On 15 February, my Department published details of 18 of the most important local housing sites that, subject to due diligence and contracting, could benefit from Government cash to get builders back to work. These 18 developments will go to the next stage of assessment for £45 million funding from this scheme to get workers back on site and deliver 1,300 new homes.
Local transparency and local accountability in public sector pay
Transparency is at the core of delivering efficient and accountable government. The Localism Act requires councils to publish and be accountable for their pay policies, helping to ensure that local remuneration arrangements are open to public scrutiny and provide value for money for the whole of the public sector.
The Chief Secretary to the Treasury has set out the Government’s commitment to tackling tax avoidance and will continue to take necessary steps to protect the Exchequer and maintain fairness in the tax system. As local government is also paid from the public purse, on 17 February, my Department issued new statutory guidance on the matter.
“Openness and Accountability in Local Pay” states that authorities should review senior appointment remuneration, particularly where arrangements could be perceived as seeking to minimise tax payments. It specifically states that council pay votes should start at £100,000. Councils should also publicly justify any big bonuses, above-inflation pay rises, or the recruitment of staff already in receipt of public sector retirement or severance money (so-called “double dipping”).
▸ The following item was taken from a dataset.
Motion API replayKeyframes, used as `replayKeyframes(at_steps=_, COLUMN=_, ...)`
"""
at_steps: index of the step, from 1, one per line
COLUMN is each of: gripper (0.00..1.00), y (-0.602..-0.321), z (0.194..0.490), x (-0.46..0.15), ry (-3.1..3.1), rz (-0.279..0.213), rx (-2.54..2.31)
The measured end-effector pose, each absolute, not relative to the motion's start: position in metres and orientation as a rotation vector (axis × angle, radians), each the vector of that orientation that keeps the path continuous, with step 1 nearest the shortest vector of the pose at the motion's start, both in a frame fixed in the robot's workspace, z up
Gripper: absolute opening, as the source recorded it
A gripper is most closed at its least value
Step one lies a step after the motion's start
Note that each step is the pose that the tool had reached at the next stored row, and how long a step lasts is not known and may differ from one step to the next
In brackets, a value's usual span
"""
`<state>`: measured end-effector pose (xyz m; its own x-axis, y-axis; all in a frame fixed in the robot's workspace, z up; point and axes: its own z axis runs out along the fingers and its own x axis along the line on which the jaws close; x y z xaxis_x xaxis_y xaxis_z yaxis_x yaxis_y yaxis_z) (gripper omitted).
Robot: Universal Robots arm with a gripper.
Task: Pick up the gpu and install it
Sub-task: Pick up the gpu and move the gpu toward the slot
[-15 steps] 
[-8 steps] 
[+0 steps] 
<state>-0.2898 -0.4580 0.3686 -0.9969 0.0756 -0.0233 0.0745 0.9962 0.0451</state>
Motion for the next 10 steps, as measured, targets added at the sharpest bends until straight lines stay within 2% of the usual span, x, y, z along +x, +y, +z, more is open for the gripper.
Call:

Elected councillors have until the end of next month to approve pay policy statements that should include explicit local policies on all the above practices and whether or not they intend to permit any of these arrangements. This will be complemented by the “Code of Recommended Practice for Local Authorities on Data Transparency” which requires openness on spending, contracts and senior salaries. I believe that greater local accountability and the sunlight of local transparency will drive out remuneration arrangements that would not command public confidence.
My Department wants to see communities in which people feel safe and are proud to call home. In July 2011, the Government’s champion for active, safer communities, Baroness Newlove, identified tackling problem drinking as her most urgent priority. On 14 February, my Department announced a £1 million fund giving 10 successful communities—based on models of grass-roots projects already delivering for their neighbourhoods—the resources to tackle problem drinking and deal with it head on.
The announcement of the new fund coincided with the publication of Baroness Newlove’s report “Building Safe, Active Communities: Strong foundations by local people”, providing communities with practical advice to neighbourhoods and highlighting some of the barriers that have stifled their growth.
While 2012 is set to be an Olympic year, we are determined that the legacy of the games continues to benefit communities in the long term. On 14 February, I laid before Parliament an order enabling the establishment of the London Legacy Development Corporation. This will assume from the Olympic Park Legacy Company the task of managing the post-2012 development of the Olympic park in east London, and of fringe areas previously managed by the London Thames Gateway Development Corporation. The order will come into force on 9 March 2012.
Copies of the associated documents and press notices have been placed in the Library of the House.